When no-one is looking
When no-one is looking, hand hygiene in hospitals slips dramatically.
This is according to new research undertaken by the University of NSW (UNSW), whose study suggests that government reported compliance rates are overstated.
The UNSW medical researchers found that hand hygiene rates in hospital staff drop sharply when humans undertaking compliance monitoring are replaced by machines.
A government-led mandatory hand hygiene program has operated in Australian hospitals for the past eight years, with human auditors ensuring staff follow hand hygiene guidelines, which require a minimum of 70% compliance.
But compliance rates fell from more than 90% to 30% when the human auditors were relieved by automated surveillance, creating infection risks for patients, the study’s authors said.

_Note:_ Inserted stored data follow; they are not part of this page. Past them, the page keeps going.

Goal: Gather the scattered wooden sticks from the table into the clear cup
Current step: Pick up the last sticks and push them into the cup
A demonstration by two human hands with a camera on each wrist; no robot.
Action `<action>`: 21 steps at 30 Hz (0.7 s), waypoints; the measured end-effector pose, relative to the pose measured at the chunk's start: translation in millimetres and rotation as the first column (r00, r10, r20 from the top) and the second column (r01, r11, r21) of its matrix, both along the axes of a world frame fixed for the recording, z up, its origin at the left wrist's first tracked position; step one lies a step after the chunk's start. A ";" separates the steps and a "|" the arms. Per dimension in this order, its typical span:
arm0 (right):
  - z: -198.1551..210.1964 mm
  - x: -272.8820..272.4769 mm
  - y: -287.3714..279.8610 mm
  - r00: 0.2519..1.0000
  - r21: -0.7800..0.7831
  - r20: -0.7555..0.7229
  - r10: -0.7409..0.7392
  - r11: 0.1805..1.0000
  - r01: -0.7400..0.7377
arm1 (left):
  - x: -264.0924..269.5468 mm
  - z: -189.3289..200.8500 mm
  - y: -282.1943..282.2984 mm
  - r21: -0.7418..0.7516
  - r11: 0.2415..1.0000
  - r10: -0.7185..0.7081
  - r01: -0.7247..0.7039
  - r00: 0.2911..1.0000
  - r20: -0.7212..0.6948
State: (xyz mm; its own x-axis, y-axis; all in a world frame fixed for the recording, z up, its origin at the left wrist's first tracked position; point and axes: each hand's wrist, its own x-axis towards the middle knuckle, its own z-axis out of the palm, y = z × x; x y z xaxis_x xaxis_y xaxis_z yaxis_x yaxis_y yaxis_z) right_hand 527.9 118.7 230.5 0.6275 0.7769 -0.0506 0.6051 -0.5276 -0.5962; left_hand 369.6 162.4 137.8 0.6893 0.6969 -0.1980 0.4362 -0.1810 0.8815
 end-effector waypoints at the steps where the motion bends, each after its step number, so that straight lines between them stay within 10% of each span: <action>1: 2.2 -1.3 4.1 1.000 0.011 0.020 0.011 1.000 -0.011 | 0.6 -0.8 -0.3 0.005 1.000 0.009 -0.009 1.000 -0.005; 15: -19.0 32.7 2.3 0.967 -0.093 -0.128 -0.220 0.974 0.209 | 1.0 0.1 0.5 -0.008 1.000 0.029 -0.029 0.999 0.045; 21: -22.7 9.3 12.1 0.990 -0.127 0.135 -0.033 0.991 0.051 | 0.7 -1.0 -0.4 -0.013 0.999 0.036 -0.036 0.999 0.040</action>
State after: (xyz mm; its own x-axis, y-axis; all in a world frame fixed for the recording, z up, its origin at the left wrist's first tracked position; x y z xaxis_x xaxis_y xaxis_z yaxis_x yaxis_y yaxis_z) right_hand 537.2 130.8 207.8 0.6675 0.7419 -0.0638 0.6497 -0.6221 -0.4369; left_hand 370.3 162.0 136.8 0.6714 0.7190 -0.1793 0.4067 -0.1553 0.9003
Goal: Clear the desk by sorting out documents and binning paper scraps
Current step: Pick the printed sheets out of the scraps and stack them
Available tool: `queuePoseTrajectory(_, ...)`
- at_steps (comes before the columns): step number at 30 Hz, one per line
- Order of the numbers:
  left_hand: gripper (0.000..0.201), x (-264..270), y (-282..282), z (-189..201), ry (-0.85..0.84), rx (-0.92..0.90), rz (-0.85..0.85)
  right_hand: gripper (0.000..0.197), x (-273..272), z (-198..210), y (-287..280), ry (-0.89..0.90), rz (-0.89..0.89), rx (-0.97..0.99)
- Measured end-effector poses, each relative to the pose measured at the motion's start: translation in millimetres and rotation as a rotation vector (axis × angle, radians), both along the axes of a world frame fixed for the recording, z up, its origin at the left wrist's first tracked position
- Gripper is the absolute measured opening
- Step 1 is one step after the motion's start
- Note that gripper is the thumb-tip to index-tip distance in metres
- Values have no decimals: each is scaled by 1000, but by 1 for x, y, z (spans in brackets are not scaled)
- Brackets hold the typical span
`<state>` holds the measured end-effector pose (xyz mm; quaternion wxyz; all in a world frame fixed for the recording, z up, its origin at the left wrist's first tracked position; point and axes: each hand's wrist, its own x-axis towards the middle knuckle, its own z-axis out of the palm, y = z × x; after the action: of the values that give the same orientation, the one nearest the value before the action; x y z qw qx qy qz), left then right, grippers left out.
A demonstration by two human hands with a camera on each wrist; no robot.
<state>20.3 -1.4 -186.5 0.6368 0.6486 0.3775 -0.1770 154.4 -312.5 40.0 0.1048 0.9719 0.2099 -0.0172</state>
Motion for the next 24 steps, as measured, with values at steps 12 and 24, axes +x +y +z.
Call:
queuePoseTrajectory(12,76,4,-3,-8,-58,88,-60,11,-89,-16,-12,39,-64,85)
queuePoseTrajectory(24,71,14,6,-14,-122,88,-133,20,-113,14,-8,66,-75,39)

The researchers compared human and automated methods of surveillance in an Australian teaching hospital over a period of two years. Automated surveillance consisted of hand hygiene dispensers at sinks and bedsides recording hand hygiene by touch, while human surveillance was direct observation of healthcare workers by human auditors.
“Regular hand hygiene among healthcare workers is a cornerstone of hospital hygiene to prevent the transmission of pathogens and potential infection,” said lead author UNSW Medicine Professor MaryLouise McLaws, an infection control expert and World Health Organisation health adviser.
“In our study, we found that as soon as human eyes were off the clock outside of the mandatory 20-minute audit and our automated method continued to monitor compliance, hand hygiene compliance went from 94% to 30% — which is gravely concerning.”
This result is an example of the Hawthorn effect, used to describe the phenomenon of people changing their usual behaviour when they know they are being watched. The study found the magnitude of the Hawthorn effect on direct human auditing produced inflated compliance rates.
In the Australian health system, hospital-wide standards of hand hygiene are enforced by the Australian National Hand Hygiene Initiative, a program introduced in 2010 by Hand Hygiene Australia. The mandatory program requires Australian hospitals to perform audits to ensure staff are complying with hand hygiene guidelines. The current standard is direct human observation for 20 minutes daily on wards. Hospital-wide compliance rates are published on the MyHospitals Australia website for public viewing.
“To date, no-one has attempted to quantify potential errors in compliance rates since the Australian hand hygiene initiative was introduced eight years ago,” said Professor McLaws.
“The government has been telling us that compliance is high. Our study shows that this may not be the case — which is why we need greater investment into technology-based methods of auditing to determine how high compliance really is, rather than a dependence on human auditors.
“In addition to this, a national behaviour change program needs to be implemented, such as getting back to basics by focusing on mandatory compliance before every patient contact.
“At the moment, clinicians are more likely to practice good hand hygiene after contact than before, due to a perceived need for self-protection, so their attitudes need to be challenged,” said Professor McLaws.
The work has been published in the American Journal of Infection Control.